Your goal:
Begin at the first line of the data and copy each line through the one containing "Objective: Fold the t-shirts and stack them", that line included, with no pictures.

====== Data ======

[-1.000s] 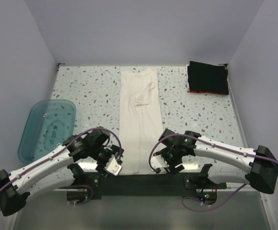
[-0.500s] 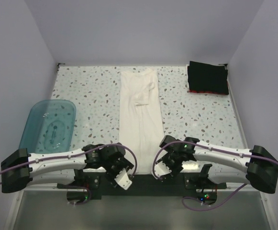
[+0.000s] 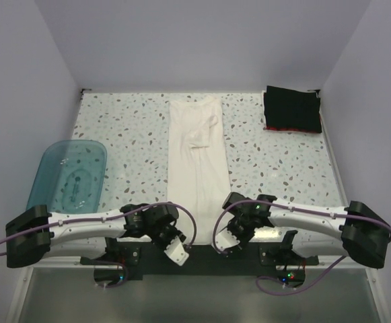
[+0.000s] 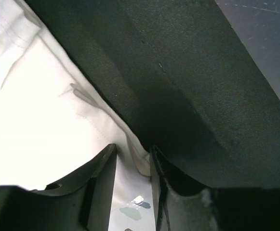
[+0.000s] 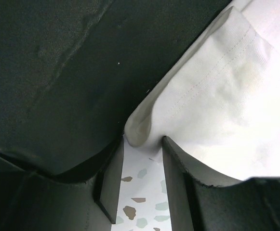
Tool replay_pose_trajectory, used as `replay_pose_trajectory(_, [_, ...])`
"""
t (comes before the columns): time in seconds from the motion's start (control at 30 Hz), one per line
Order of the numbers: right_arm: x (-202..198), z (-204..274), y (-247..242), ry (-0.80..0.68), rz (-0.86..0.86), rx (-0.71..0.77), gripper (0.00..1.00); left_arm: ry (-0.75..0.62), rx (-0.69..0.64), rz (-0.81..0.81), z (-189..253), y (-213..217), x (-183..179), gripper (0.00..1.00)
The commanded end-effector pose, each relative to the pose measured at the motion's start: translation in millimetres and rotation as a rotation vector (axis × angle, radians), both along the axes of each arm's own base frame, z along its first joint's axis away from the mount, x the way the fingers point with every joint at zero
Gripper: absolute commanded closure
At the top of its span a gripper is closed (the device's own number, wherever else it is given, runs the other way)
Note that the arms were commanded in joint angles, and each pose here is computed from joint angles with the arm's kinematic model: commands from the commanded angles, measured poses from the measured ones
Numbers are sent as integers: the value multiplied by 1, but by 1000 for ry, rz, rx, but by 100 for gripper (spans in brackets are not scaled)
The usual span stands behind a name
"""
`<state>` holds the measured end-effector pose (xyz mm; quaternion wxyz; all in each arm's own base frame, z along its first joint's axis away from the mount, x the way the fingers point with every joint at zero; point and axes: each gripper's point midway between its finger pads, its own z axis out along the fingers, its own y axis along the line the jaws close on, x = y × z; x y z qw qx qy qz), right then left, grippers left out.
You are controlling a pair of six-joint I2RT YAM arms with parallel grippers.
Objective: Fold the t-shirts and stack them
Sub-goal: Fold the tshirt
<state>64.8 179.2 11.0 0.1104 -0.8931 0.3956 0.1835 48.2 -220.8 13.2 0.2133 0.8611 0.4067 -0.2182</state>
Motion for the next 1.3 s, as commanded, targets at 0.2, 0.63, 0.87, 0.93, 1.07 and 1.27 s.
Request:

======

Written solution:
[-1.000s] 
[-0.500s] 
[+0.000s] 
[+0.000s] 
[+0.000s] 
Tool replay_pose_trajectory, used as `replay_pose_trajectory(_, [_, ...])`
"""
t (comes before the columns): time in seconds from the motion's start (control at 30 Hz), one per line
Order of the numbers: right_arm: x (-202..198), z (-204..274), y (-247..242), ry (-0.80..0.68), rz (-0.86..0.86), rx (-0.71..0.77), gripper (0.00..1.00); left_arm: ry (-0.75..0.62), rx (-0.69..0.64), rz (-0.81..0.81), z (-189..253), y (-213..217), x (-183..179), gripper (0.00..1.00)
The commanded end-effector pose, each relative to the pose measured at the motion's start: translation in millimetres and rotation as a rotation vector (axis × angle, radians), both along the axes of each arm's own base frame, z along its first joint's axis away from the mount, x the way the fingers point with every joint at zero
Gripper: absolute commanded closure
At the top of its span a gripper is closed (the device's own number, wherever else it is given, runs the other way)
Note that the arms were commanded in joint angles, and each pose here is computed from joint angles with the arm's kinematic model: commands from the commanded angles, measured poses from the measured ones
Numbers are sent as integers: the value multiplied by 1, but by 1000 for ry, rz, rx, but by 100 for gripper (spans in brackets are not scaled)
The usual span stands behind a name
"""
`<state>` holds the measured end-effector pose (xyz mm; quaternion wxyz; all in each arm's own base frame, z along its first joint's axis away from the mount, x the way the fingers point with every joint at zero; point and axes: each gripper's point midway between its finger pads, its own z axis out along the fingers, its own y axis along the line the jaws close on, x = y × z; x y z qw qx qy qz), right then left, grippers left out.
You are controlling a pair of six-joint I2RT YAM arms with parallel grippers.
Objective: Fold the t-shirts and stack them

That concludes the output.